- **ABOUT THIS EXERCISE**: Some of the lines below need repeating. Reproduce exactly those between the lines holding "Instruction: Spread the" and "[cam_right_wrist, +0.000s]", inclusive.

Data records
- Opening Delimiter -

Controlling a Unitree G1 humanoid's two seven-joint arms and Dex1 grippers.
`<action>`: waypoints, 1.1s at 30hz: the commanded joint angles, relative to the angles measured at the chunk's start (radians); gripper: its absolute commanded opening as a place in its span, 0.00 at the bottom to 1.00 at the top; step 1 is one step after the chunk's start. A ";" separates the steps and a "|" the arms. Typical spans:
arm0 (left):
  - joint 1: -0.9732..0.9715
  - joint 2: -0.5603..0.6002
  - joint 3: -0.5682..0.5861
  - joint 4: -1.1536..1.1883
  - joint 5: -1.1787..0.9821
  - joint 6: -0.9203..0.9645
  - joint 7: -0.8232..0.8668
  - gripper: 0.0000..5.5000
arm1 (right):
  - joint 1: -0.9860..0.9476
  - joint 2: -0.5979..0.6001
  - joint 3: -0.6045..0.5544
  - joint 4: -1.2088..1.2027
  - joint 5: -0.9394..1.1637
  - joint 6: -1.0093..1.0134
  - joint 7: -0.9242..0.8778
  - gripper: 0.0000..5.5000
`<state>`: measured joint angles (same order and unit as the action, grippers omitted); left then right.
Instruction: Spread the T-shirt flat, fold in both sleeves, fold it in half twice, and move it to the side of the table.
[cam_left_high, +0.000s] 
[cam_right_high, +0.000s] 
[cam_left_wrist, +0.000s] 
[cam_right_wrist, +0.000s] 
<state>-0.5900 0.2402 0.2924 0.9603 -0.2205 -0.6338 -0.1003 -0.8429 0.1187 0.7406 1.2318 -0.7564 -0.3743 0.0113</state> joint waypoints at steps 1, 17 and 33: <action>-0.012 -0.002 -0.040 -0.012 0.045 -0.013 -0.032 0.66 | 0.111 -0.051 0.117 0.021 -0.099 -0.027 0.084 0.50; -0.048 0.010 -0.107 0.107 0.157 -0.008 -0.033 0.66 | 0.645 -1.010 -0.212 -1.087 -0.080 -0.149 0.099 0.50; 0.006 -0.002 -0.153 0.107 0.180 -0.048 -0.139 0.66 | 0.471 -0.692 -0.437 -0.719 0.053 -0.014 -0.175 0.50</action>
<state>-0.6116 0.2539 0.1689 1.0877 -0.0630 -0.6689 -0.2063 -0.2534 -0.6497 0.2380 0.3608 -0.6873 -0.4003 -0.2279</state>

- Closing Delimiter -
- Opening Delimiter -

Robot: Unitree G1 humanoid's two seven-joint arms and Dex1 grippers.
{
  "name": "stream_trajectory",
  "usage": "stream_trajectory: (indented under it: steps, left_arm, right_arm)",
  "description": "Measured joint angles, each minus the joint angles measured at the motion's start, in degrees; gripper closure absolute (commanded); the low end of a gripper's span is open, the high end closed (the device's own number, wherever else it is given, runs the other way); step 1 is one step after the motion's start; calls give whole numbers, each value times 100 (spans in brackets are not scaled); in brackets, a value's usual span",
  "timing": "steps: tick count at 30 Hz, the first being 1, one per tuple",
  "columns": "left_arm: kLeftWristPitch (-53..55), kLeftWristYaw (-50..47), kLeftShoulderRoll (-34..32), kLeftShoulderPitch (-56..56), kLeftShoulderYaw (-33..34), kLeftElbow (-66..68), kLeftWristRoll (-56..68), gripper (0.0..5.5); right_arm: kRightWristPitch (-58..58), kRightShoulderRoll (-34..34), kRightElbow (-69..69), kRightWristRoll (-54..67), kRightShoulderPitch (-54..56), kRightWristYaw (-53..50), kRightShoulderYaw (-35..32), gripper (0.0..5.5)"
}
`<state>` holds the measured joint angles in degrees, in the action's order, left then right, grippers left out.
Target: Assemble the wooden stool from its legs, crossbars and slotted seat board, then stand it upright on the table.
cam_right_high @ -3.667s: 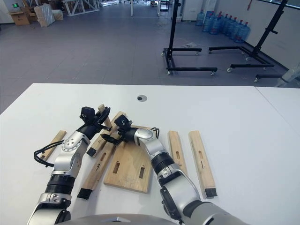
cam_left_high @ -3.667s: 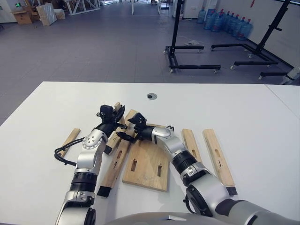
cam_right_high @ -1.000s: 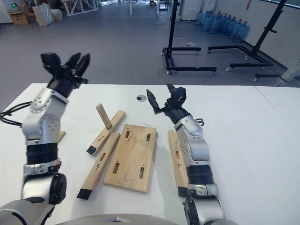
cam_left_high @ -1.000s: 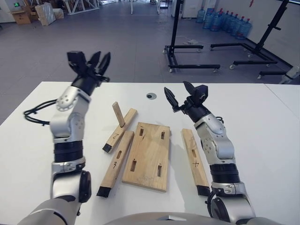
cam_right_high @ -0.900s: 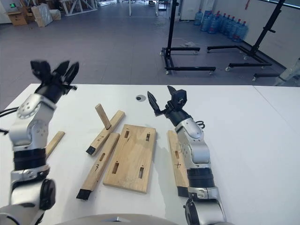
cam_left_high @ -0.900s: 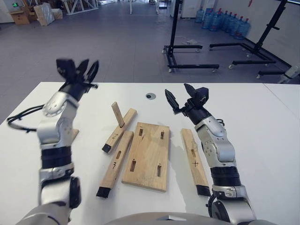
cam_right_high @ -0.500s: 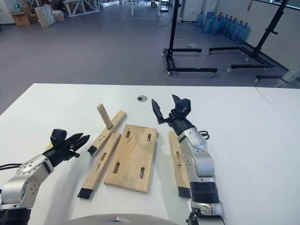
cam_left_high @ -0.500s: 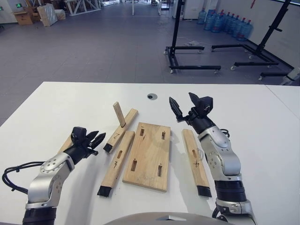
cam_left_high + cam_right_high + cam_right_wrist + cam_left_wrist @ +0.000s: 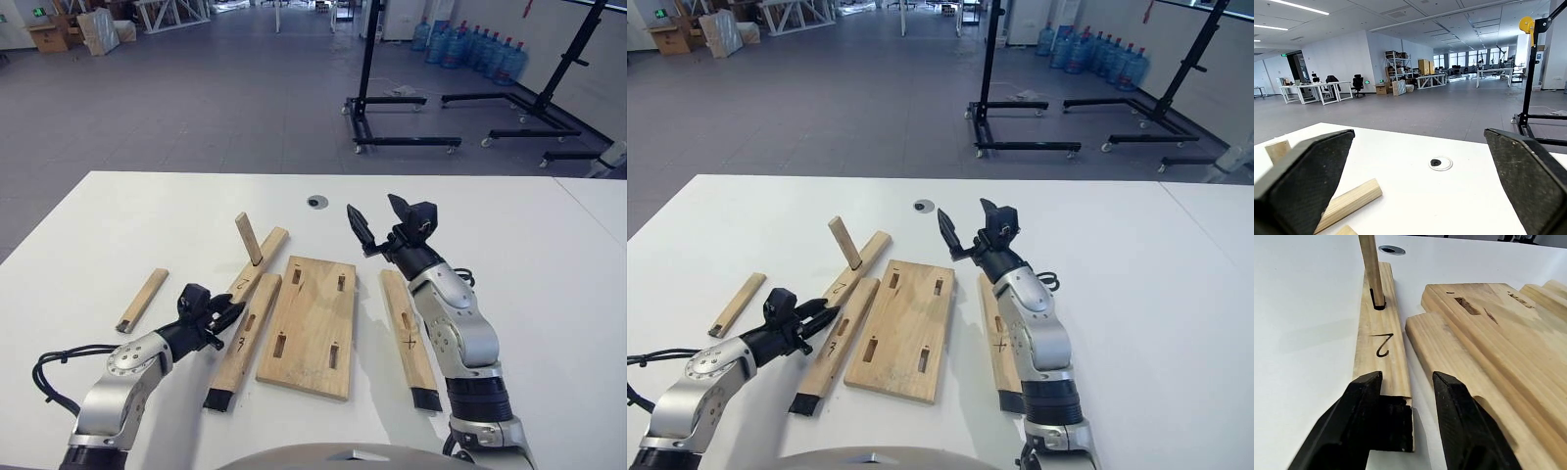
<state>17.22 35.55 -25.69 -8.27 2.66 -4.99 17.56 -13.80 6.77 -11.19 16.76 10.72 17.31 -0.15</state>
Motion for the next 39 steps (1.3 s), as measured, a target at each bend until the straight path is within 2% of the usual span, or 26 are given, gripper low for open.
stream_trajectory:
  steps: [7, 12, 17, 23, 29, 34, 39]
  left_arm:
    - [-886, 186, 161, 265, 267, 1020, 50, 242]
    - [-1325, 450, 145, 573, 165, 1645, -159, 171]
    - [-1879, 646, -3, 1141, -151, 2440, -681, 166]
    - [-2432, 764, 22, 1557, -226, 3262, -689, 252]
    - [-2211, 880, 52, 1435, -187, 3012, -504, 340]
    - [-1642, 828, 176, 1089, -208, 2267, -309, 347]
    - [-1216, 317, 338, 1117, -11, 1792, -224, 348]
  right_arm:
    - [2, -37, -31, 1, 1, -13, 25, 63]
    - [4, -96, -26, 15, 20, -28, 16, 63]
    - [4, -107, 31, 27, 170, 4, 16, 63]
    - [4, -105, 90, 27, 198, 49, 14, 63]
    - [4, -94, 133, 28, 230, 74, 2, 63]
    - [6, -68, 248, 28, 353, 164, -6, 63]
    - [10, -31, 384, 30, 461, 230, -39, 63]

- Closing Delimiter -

- **EXERCISE RESULT**:
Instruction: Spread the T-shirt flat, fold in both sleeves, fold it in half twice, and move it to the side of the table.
[cam_left_high, +0.000s] 
[cam_right_high, +0.000s] 
[cam_left_wrist, +0.000s] 
[cam_right_wrist, +0.000s] 

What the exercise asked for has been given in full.